La Campagne œcuménique qui débute le 26 février est consacrée cette année au thème des semences. Dans la Bible, les semences sont présentées comme un cadeau de Dieu. Elles sont sacrées dans de nombreuses cultures indigènes. Cela n’est aucunement le fait du hasard : les semences constituent le premier maillon de notre chaîne alimentaire! La campagne se poursuit jusqu’à Pâques avec de multiples activités.

La campagne met en lumière ces petites graines qui donnent la vie et nous présente des personnes qui s’engagent pour préserver cette source d’abondance. En effet, l’agro-industrie met en péril l’agriculture paysanne, garante de notre sécurité alimentaire. Une bonne raison pour Pain pour le prochain et Action de Carême, en collaboration avec Être Partenaires, de défendre un modèle agricole qui préserve notre avenir.

Alors même que les semences et les savoirs traditionnels ont toujours été garants d’une alimentation et d’une agriculture écologiques et diversifiées, le travail de sélection accompli par les familles paysannes se voit aujourd’hui menacé. En effet, les grands semenciers et les accords de libre-échange exigent l’adoption d’une législation draconienne relative aux semences et aux obtentions végétales afin d’assurer l’essor de variétés à haut rendement, ce qui empêcherait les paysans et paysannes d’échanger et de vendre leurs semences.

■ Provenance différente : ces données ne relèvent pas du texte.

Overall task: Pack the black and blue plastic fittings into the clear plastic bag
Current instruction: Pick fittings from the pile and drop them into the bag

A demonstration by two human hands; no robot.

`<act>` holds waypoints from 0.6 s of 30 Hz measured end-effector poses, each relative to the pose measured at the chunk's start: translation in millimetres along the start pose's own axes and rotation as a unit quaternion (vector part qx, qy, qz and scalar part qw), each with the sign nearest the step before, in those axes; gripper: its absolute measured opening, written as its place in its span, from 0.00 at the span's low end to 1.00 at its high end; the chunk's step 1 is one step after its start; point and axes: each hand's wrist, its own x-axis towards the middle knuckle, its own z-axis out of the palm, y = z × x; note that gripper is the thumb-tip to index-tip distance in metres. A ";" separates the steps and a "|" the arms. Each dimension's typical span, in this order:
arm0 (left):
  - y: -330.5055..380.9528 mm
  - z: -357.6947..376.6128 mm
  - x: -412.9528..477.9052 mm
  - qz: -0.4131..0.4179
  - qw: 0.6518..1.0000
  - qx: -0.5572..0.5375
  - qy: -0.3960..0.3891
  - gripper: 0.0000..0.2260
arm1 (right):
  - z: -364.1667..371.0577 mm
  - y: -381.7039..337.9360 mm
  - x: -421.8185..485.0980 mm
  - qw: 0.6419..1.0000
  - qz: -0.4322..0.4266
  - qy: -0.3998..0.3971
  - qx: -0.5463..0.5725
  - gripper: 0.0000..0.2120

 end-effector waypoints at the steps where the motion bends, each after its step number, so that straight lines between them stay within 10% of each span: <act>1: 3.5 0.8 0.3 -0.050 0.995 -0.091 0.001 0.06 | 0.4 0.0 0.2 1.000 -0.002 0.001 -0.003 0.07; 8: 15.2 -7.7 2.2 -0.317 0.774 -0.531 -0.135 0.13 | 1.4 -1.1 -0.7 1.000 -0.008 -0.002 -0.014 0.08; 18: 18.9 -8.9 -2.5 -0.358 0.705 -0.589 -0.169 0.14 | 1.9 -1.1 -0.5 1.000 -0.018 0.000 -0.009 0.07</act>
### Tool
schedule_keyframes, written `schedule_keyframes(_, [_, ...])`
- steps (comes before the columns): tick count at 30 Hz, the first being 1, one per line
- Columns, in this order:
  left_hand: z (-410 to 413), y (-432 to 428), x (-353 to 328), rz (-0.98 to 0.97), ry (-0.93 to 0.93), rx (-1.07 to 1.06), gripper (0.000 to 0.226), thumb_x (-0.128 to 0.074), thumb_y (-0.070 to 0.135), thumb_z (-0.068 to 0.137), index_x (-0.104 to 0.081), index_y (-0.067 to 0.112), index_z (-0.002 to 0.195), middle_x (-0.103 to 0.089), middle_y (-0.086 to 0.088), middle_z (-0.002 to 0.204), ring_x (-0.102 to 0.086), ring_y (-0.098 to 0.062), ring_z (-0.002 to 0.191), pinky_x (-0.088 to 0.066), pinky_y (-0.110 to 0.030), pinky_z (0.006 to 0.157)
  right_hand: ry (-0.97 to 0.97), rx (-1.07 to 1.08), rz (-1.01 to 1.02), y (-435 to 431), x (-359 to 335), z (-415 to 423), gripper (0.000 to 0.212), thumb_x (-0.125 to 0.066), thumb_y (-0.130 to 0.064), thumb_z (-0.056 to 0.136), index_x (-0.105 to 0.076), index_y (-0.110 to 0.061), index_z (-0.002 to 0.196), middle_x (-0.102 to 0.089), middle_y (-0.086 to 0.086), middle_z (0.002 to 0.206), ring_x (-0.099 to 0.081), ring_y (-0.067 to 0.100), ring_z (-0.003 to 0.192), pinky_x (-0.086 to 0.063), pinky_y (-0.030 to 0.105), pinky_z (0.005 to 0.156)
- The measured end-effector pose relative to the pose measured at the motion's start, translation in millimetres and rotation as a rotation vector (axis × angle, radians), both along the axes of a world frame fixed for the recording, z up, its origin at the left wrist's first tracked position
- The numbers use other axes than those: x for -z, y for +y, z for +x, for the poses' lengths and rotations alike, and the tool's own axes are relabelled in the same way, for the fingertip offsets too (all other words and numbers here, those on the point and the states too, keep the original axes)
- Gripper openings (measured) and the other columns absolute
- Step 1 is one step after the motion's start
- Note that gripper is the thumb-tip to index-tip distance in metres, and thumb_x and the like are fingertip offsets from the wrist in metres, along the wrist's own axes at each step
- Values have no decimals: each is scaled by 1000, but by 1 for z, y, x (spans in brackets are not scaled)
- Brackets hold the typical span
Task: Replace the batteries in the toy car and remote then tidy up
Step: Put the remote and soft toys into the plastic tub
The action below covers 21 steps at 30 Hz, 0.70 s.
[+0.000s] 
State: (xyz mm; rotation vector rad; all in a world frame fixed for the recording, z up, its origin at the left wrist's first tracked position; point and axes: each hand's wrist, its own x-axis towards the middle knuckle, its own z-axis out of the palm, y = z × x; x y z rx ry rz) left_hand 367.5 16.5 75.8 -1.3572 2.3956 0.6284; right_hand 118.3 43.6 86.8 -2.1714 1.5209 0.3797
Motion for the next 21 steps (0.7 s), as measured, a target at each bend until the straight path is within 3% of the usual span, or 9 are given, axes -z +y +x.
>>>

Lors de la négociation d’accords de libre-échange avec les pays du Sud, la Suisse impose systématiquement l’adoption de normes radicales de protection des obtentions végétales. Ce fut notamment le cas en 2018, lors de la conclusion d’un accord avec l’Indonésie ou dans le cadre des négociations avec la Malaisie. Ces pays doivent s’appuyer sur la Convention internationale pour la protection des obtentions végétales (UPOV 91), qui interdit aux paysans et paysannes de vendre et d’échanger des variétés protégées et restreint leur droit à réutiliser des semences de certaines variétés issues de leurs propres récoltes, cela au profit de l’agro-industrie. Les œuvres qui organisent la Campagne œcuménique de Carême jugent inacceptable qu’un traité porte atteinte au droit à l’alimentation et contrevienne à la Déclaration sur les droits des paysans adoptée par les Nations Unies et par ailleurs soutenue par la Suisse.

Des familles paysannes de toutes les régions du monde, des partenaires dans les pays du Sud et des organisations suisses enverront donc une lettre au Secrétariat d’État à l’économie (Seco) pour revendiquer l’adoption d’une politique agricole qui respecte les droits des paysans et des paysannes. Car les semences appartiennent aux familles paysannes, c’est un droit fondamental des familles paysannes. Il ne saurait y avoir de monopole sur les semences. Or aujourd’hui, trois multinationales contrôlent 60% du marché, la diversité diminue drastiquement, les trois-quarts des sortes ont disparu au cours des 100 dernières années.

La Campagne œcuménique en est cette année à sa 51e édition. Elle a reçu le label Oecumenica de la CTEC.CH qui distingue des projets œcuméniques exemplaires.